In the records below, find each line with "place" and copy it.

(Dataset records)
= Beginning of Section =

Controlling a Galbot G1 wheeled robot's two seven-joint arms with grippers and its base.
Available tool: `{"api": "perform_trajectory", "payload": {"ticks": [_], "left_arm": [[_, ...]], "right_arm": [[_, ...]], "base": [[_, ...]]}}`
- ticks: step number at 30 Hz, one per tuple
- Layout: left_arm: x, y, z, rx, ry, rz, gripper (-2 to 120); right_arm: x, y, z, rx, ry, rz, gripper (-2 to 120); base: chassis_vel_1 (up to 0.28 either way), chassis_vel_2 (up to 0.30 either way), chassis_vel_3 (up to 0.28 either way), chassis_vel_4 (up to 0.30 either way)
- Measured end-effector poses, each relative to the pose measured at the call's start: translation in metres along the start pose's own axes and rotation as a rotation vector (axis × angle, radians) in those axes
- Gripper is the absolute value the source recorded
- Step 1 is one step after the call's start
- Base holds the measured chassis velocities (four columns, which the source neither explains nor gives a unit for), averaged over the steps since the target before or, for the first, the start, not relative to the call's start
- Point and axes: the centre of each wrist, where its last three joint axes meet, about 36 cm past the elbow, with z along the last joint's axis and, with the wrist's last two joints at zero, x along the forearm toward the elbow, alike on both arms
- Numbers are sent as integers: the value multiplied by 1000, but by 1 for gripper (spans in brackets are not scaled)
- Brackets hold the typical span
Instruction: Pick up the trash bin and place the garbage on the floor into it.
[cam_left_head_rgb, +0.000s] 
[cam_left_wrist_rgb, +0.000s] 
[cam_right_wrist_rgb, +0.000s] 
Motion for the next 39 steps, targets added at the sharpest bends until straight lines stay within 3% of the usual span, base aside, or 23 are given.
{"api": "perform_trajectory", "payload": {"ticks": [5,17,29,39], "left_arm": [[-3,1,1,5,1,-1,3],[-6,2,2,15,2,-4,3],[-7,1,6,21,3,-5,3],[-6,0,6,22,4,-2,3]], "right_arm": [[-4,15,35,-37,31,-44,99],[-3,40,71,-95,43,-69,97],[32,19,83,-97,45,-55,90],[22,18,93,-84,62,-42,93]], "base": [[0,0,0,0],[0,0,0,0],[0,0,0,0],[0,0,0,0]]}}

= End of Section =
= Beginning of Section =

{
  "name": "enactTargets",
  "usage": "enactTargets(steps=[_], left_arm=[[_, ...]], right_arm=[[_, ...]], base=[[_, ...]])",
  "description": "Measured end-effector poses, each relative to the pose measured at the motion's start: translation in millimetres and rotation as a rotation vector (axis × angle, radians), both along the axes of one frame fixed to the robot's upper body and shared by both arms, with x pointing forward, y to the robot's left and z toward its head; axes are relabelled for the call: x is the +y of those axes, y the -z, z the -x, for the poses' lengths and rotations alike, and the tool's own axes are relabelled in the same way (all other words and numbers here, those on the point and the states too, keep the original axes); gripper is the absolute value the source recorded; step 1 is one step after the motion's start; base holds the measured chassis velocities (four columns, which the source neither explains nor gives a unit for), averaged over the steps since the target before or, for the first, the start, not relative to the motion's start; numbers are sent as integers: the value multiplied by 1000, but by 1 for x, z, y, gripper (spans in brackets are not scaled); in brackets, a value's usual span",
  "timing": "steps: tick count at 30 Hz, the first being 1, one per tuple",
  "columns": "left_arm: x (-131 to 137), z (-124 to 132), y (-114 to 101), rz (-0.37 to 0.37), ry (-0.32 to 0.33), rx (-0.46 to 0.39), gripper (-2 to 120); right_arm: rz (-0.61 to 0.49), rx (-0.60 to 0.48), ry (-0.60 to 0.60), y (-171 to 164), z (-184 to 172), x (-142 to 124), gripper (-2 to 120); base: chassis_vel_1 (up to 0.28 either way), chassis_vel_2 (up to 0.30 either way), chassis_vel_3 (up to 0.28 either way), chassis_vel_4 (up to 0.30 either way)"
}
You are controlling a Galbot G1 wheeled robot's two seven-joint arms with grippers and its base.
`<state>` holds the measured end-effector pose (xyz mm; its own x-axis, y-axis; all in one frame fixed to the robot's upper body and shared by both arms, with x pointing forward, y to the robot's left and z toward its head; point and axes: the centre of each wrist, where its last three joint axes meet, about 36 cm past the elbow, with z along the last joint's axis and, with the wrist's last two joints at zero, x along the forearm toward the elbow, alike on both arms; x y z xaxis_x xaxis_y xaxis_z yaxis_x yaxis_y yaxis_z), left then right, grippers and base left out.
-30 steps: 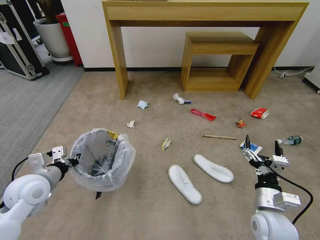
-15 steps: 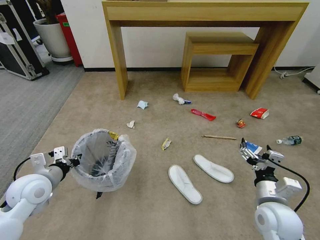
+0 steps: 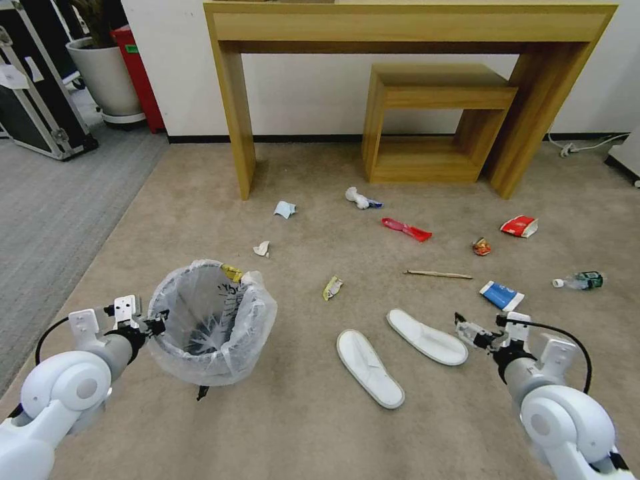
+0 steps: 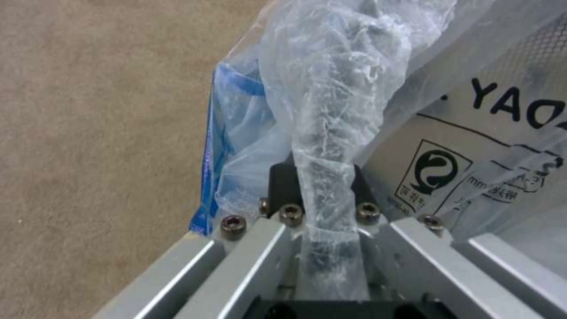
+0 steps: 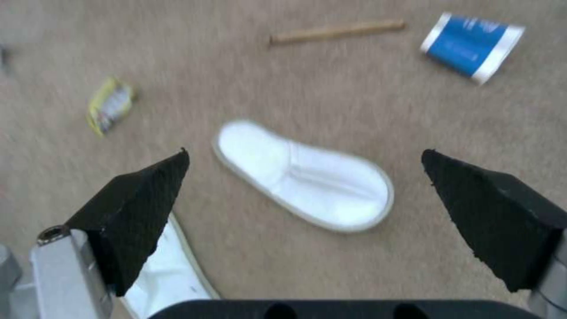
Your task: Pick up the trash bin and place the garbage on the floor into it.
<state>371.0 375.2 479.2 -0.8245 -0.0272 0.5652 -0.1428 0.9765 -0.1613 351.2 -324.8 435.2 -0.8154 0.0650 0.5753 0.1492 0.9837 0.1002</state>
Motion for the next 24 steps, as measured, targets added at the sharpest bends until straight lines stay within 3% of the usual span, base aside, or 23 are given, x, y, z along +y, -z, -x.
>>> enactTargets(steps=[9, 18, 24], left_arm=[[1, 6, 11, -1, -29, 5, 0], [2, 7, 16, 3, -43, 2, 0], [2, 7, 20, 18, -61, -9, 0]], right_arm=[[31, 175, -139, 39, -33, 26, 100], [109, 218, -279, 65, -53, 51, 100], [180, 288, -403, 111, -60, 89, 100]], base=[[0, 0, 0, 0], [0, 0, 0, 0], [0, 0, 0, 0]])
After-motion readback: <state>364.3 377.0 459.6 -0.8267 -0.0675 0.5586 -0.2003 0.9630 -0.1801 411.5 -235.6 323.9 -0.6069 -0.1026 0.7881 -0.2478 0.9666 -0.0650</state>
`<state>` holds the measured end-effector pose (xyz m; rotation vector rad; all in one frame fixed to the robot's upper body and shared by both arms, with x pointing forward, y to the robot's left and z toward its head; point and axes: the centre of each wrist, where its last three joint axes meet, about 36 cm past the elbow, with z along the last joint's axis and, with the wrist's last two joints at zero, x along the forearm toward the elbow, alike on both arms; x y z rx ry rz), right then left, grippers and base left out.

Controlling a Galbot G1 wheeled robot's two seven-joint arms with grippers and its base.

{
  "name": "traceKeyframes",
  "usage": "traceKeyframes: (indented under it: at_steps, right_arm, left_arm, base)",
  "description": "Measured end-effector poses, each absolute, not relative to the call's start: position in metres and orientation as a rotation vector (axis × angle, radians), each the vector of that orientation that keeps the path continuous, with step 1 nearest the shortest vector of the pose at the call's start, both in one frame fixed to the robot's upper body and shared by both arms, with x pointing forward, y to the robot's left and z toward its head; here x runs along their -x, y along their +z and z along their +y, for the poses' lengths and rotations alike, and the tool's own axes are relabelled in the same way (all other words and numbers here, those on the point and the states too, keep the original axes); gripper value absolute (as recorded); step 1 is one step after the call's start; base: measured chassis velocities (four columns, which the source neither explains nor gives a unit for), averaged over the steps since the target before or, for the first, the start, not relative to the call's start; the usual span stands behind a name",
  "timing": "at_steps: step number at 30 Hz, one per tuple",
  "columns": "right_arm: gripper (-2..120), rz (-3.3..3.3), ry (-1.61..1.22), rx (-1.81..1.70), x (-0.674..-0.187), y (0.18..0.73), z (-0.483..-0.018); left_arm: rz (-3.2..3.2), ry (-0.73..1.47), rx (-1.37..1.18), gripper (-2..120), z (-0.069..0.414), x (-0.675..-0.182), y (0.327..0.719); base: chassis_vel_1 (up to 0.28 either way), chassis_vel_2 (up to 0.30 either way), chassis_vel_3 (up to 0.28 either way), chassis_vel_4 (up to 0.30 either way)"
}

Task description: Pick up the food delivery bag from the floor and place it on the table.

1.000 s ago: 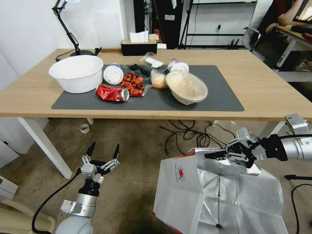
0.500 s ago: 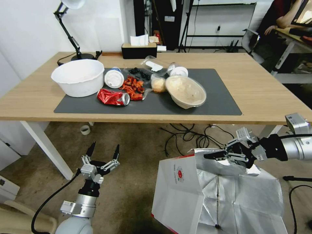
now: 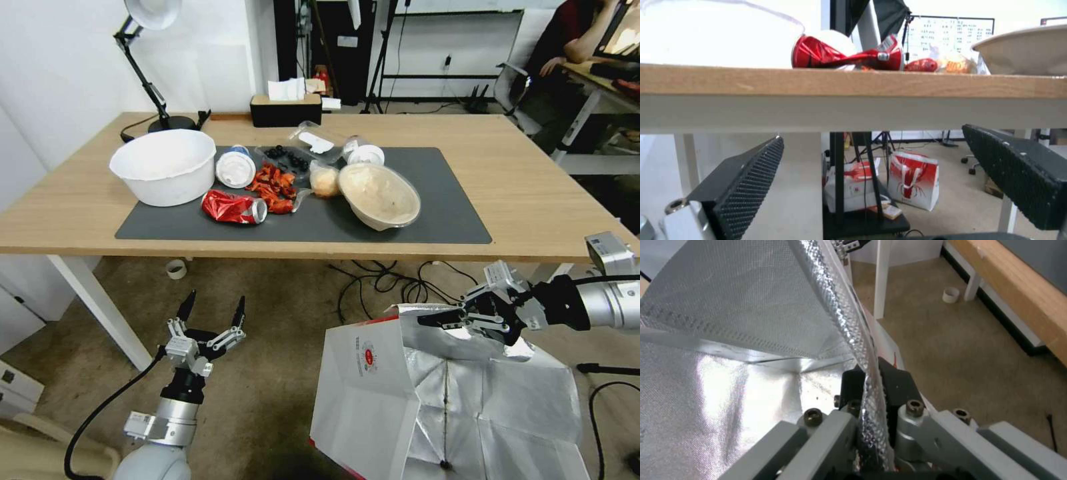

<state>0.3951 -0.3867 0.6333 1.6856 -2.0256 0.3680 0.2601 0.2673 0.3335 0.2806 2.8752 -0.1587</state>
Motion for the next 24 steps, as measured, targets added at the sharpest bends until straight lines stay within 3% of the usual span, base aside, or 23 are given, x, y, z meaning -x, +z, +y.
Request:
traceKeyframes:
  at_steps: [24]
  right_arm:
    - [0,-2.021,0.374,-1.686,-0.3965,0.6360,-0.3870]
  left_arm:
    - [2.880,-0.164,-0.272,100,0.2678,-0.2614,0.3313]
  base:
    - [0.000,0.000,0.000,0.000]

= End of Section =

SOLUTION.
Instruction: Pick up the trash bin and place the garbage on the floor into it.
Your task: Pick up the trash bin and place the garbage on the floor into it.
Task description: Pick up the food delivery bag from the floor and place it on the table.

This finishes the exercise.